I dissipate thermals on processors quite often.
Lol, that is possibly the best line I've heard in a while. Though .. do you? I mean,
you? Not your heatsinks?
And I have done a fair share of testing.
Cool.
Both of our points are actually valid, but only to a certain extent.
So here's how I will portray plate differences.
Which water block do you think works best of the 2?
Absolutely no idea, as I'm looking at them from the outside, and can't see pretty much anything about them. Utterly and completely impossible to tell.
Which cold plate works best, I have 4 shown here.
Depends on the chip they're covering as well as the cooler being placed on them (to some extent - as long as the cooler has sufficient contact and covers the entire reasonable IHS area, it's not very relevant).
The deal is, I'm probably the only one here that knows which cold plate would work best for high thermally challenged situations, I'll give a hint, it's not the Xbox 360 IHS plate, that's for sure.
... but a cold plate isn't an IHS. As for which is best,
obviously you know that - they're yours, and you have tested them. And obviously nobody else does, as it's a random assortment of metal bits that you've taken a photo of, that the rest of us can barely make a guess at from the photo. Is this supposed to prove anything beyond you having experience with these specific pieces of metal and the rest of us not having that?
If it's a small, dense chip like a Ryzen 5000/7000? Then they're most likely roughly equal, including the Xbox 360 one - assuming they're all flat, they all make perfect contact with both the chip and the cooler, etc. Of course, unless you're machining your own cold plates with high precision metalworking tools, you're not actually controlling that, meaning you're introducing all kinds of variability just from differences in flatness, stiffness, etc. Whichever ones are thicker would impede thermal transfer more; whichever ones are smaller would have a marginal detrimental effect on cooling from lower area (assuming whatever you have cooling them can actually cool the entire area of the plate), but as the
vast majority of heat from a small heat source is transferred as straight through the IHS as is possible, the difference from this will be minimal. On the other hand, if you're doing something extreme that can make use of the massive surface area of one of those giant metal plates, then they are given an inherent advantage because they're being cooled below ambient, making their heat soaking ability into an actual cooling ability due to the inherently high thermal deltas from that.

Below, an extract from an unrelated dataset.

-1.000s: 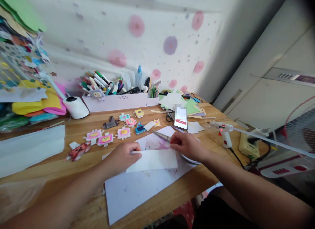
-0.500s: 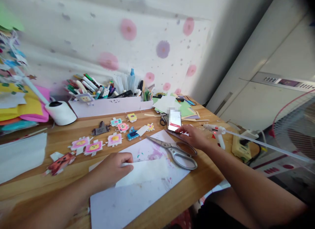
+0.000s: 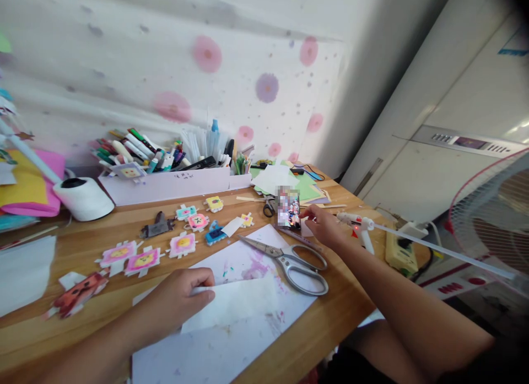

Heat storing into a system made for cooling is not good.
Thick cold plate, thick TIM layer, thick IHS are sub-optimal for removing heat.
Why a lot of air cooler manufacturers chose the direct heatpipe contact? Because they wanted to lower cost from the cooler by ditching a chunk of metal?
No, because it was in the way to heat pipes.
If a water block has a thick-er cold plate from a another water block its because it needs it to sustain form under mount pressure. Even 0.001mm deformation on the cold plate surface under pressure can hurt its performance. Which one can you bend easier? A bigger or a smaller surface having same thickness? So bigger coldplate surfaced blocks need to be thicker.
When it comes to heat transfer the thinner the better.
Thickness works as insulation even on materials with high heat transfer ability.
If a bigger, thicker coldplated block has better performance is due to effective surface on the inside and the amount of water that can let through it. Those two (inside factors) can compensate the thickness of the coldplate by preserving the inside fins colder than the small block. So heat transfer is grater, as long as there is a big radiator to keep water colder and closer to ambient (than the small block).
The only thing better on a cooling system that stores energy is the time factor that its needed to reach its heat soaked condition, nothing else is better.
Exactly this. All materials are thermal insulators - some are just (much) worse than others. Copper is a very bad insulator. Heatpipes are
horrible insulators. You want as little of said insulation as possible between your heat source and whatever is dissipating your heat into ambient air.
There is one relatively minor exception to this: with direct contact heatpipe coolers, you need a sufficiently thick IHS to spread the heat out to the sides so that it reaches as many heatpipes as possible. The reason this is a minor exception is that "sufficiently thick" in this case really isn't a lot at all, and any structurally sound IHS able to handle cooler mounting pressure will be sufficiently thick for this.
I know that what I'm saying on this post seems like in opposition with what I said about the 7000 IHS. But its not. The reason of thickness of 7000 IHS is the gaps that has around it and not its surface size.
I don't think you're right about this though. I'm quite convinced that the only reason for the Ryzen 7000 IHS is maintaining cooler compatibility with AM4 coolers. There's nothing else they could have made thicker - making the socket taller would have been hell with all those pins and their spring force; making the substrate thicker would be expensive and wasteful. There isn't anything else to change to make up the height difference between AM5 with a thinner IHS and the bottom of an in-spec AM4 cooler - so they thickened the IHS to fill the gap, to maintain the same Z-height between the two.
Copper - better heat conductivity than aluminium, also bigger surface area = better heat dissipation
None of those are aluminium - silvery colored IHSes are nickel plated copper.